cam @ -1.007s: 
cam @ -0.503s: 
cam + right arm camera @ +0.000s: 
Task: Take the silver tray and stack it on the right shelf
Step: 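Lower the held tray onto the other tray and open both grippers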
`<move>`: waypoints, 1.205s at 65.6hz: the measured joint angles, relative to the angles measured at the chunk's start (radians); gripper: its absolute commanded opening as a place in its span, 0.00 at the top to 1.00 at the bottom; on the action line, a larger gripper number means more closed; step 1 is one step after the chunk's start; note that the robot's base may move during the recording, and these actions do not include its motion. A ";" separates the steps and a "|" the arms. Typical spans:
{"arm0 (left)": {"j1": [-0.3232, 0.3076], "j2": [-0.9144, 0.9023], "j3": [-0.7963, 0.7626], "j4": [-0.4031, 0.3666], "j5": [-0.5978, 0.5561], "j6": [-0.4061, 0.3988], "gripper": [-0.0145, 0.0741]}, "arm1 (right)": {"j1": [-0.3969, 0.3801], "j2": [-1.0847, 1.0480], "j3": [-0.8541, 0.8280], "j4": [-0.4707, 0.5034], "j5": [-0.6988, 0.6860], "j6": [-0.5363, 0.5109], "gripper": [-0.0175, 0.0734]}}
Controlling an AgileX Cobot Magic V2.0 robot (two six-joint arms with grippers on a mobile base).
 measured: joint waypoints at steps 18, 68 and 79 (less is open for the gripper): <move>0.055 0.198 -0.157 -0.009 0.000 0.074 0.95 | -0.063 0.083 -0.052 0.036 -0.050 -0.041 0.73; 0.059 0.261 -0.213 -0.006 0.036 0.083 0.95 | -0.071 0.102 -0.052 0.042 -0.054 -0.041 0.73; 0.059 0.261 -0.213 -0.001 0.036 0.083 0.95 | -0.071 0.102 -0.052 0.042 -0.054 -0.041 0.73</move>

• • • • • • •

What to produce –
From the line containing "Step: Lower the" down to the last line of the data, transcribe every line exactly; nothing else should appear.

Answer box –
Step: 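Lower the held tray onto the other tray and open both grippers
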`<move>`: waypoints, 1.205s at 65.6hz: the measured joint angles, relative to the angles measured at the chunk's start (radians); gripper: its absolute commanded opening as a place in its span, 0.00 at the top to 1.00 at the bottom; on the action line, a larger gripper number means more closed; step 1 is one step after the chunk's start; note that the robot's base may move during the recording, and these actions do not include its motion. A ";" separates the steps and a "|" the arms. Typical spans:
{"arm0 (left)": {"j1": [-0.3232, 0.3076], "j2": [-0.9144, 0.9023], "j3": [-0.7963, 0.7626], "j4": [-0.4031, 0.3666], "j5": [-0.5978, 0.5561], "j6": [-0.4061, 0.3988], "gripper": [-0.0145, 0.0741]}, "arm1 (right)": {"j1": [-0.3969, 0.3801], "j2": [-1.0847, 1.0480], "j3": [-0.8541, 0.8280], "j4": [-0.4707, 0.5034], "j5": [-0.6988, 0.6860], "j6": [-0.5363, 0.5109], "gripper": [-0.0175, 0.0734]}}
Controlling an AgileX Cobot Magic V2.0 robot (two six-joint arms with grippers on a mobile base).
 measured: joint waypoints at steps 18, 68 and 79 (less is open for the gripper): <move>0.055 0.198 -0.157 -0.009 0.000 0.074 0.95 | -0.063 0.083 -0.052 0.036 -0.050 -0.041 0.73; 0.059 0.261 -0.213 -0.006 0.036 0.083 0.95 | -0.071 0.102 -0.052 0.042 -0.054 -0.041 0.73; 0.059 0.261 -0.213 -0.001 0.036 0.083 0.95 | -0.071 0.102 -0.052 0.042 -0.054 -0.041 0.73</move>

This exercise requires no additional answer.